Duncan plans to be in the audience for nêhiyawak, the Indigenous trio from Treaty 6 (Edmonton), who just won the Edmonton Music Prize and has been nominated for a Juno for Indigenous Artist of the Year. Nêhiyawak performs Friday and Saturday on two stages.

She is also reserving a spot for award-winning singer Karimah, who will be performing with a five-piece band on the SkyBridge at Studio Bell on Saturday night. The R&B singer-songwriter competed on The Voice Canada in 2017, when she reached the top 24.

Duncan has also got her eye on classically trained pianist and singer Laura Hickli, who will perform a solo show on Saturday afternoon at the King Eddy.

As a bonus, Hickli will be playing with another of her "local faves," 36?.

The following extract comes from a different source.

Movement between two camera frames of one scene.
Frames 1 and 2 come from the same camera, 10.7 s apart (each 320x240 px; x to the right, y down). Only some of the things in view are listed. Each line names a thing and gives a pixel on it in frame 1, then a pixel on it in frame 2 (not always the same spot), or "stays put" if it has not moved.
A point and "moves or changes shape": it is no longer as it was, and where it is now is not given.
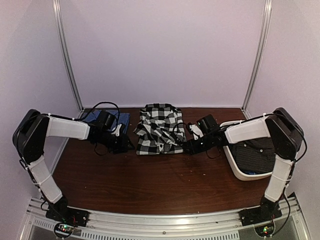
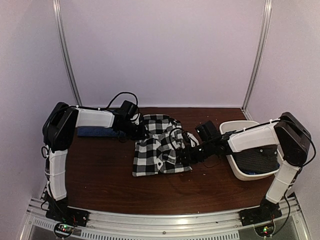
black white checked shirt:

"They'd also be a pick with their wildly original and varied songs, and terrific stage act," Duncan said.

Last but not least, Lynn Olangundoye will be burning up the "Stand and Command" stage at the Central Library on Saturday night with a 10-piece band, including two poets — part of the Black Future Month lineup at Block Heater.

"I will definitely be in the audience for that one," Duncan said of the R&B powerhouse.

The fifth annual festival is put on by the Calgary Folk Music Festival and runs through Saturday at five venues: Festival Hall, the Ironwood Stage & Grill, Gorilla Whale restaurant/lounge in Inglewood, the King Eddy at Studio Bell and the Central Library in the East Village.

This year, a packed lineup includes a roster of local and international performers and includes DJ Shub, Son Little, Hannah Georgas, Del Barber, Kid Koala and Justin Rutledge.

The lineup is also packed with local talent, including Calgary singer/songwriter Amy Nelson, who plays the banjo. During Block Heater shows, she'll be performing with a full band of lap steel, drums, washboard, bass — mostly originals, with some traditional banjo songs.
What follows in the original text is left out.